An autonomous vehicle must be able to respond to the state of objects in the surrounding, be it stationary or in motion. This paper outlines the techniques to allow the car to be aware of its immediate surroundings in front of it while it is moving autonomously and to make decision on its next course of action. If the object in front is stationary or moving slowly, the autonomous vehicle could decide to go around it, provided there are no obstacles at the side of the object in front.
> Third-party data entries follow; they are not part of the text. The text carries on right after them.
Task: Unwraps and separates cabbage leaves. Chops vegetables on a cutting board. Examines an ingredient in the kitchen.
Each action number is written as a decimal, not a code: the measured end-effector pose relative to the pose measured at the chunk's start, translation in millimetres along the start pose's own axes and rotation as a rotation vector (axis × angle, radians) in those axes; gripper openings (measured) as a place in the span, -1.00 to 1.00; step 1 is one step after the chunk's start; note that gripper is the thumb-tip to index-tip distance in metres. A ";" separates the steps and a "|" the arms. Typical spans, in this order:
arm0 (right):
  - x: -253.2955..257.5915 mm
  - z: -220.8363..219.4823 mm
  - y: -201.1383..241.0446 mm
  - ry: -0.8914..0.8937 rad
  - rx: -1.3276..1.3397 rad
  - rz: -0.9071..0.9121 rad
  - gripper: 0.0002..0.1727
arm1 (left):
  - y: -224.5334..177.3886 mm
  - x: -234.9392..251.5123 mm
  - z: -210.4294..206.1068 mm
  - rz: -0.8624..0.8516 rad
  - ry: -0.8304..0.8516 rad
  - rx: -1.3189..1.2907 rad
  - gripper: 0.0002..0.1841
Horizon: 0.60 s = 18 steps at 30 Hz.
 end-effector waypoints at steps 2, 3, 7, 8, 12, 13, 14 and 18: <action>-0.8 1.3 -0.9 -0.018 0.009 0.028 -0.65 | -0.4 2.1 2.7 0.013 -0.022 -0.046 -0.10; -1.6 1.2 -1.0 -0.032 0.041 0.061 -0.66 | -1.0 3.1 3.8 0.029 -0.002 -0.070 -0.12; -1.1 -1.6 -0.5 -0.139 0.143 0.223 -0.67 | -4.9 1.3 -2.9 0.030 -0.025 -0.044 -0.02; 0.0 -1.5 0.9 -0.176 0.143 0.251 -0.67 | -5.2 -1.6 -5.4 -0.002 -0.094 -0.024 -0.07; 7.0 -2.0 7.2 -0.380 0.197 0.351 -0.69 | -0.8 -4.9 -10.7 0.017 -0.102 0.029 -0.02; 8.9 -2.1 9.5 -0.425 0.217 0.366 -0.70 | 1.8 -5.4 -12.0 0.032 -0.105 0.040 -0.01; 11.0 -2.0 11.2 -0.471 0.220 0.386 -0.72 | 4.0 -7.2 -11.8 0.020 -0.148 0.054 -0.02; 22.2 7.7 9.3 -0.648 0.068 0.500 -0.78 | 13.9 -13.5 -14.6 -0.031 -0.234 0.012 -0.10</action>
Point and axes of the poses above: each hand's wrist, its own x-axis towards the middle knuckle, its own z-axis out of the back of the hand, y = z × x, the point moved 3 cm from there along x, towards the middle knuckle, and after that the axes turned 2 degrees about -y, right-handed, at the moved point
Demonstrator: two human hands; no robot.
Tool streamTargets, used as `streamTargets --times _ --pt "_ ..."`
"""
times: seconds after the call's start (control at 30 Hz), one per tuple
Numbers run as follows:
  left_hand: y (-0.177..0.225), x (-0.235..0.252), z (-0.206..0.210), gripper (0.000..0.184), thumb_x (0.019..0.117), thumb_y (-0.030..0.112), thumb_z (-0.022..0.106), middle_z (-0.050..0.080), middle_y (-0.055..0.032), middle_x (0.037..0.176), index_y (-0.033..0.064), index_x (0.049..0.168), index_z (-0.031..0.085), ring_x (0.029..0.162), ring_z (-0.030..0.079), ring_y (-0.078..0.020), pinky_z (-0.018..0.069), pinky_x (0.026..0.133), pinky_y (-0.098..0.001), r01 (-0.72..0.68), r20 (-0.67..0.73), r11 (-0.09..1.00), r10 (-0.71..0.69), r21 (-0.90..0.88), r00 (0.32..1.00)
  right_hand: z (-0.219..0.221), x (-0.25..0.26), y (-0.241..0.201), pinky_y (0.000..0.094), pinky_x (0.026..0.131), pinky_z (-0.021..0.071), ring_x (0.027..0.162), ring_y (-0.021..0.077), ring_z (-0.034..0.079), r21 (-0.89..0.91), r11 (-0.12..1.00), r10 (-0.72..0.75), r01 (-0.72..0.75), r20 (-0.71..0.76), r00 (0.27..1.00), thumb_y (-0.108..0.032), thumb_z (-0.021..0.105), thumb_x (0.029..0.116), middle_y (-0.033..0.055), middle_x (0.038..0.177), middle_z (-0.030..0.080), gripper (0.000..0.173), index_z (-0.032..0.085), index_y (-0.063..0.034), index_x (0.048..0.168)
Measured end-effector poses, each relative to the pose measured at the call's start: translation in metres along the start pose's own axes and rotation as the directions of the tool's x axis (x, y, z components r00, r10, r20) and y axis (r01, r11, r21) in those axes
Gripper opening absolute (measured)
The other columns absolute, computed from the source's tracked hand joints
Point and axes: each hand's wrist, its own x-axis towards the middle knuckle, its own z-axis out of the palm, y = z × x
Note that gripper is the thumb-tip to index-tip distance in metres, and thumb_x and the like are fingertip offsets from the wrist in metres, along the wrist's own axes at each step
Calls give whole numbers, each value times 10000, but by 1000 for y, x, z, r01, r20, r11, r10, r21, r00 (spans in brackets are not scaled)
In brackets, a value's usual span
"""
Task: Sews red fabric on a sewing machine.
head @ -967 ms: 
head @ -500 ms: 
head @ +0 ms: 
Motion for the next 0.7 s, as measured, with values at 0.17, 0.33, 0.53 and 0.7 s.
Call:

If it is unable to go around it, it should stop within a safe distance from the object in front. Several sensors are used to ascertain the proximity to surrounding front objects to make decision on the next movement. One of the techniques used is to apply fuzzy logic on the ultrasonic sensor readings to gauge the distance to front surrounding objects in fuzzy terms such as near, medium-distance or far. This method complements the trained neural network in making decisions on obstacle avoidance.
城市景观中基于神经模糊架构的自动驾驶避障
自动驾驶汽车必须能够对周围物体的状态做出反应,无论是静止的还是运动的。本文概述了允许汽车在自主移动时意识到其前方的直接环境并对其下一步行动做出决定的技术。如果前方物体静止或缓慢移动,自动驾驶汽车可以决定绕过它,前提是前方物体的侧面没有障碍物。如果它无法绕过它,它应该在与前方物体的安全距离内停下来。使用多个传感器来确定与周围前方物体的接近程度,以决定下一步的运动。其中一种技术是在超声波传感器读数上应用模糊逻辑,以模糊的方式测量与前方周围物体的距离,如近、中距离或远。该方法是对训练神经网络避障决策的补充。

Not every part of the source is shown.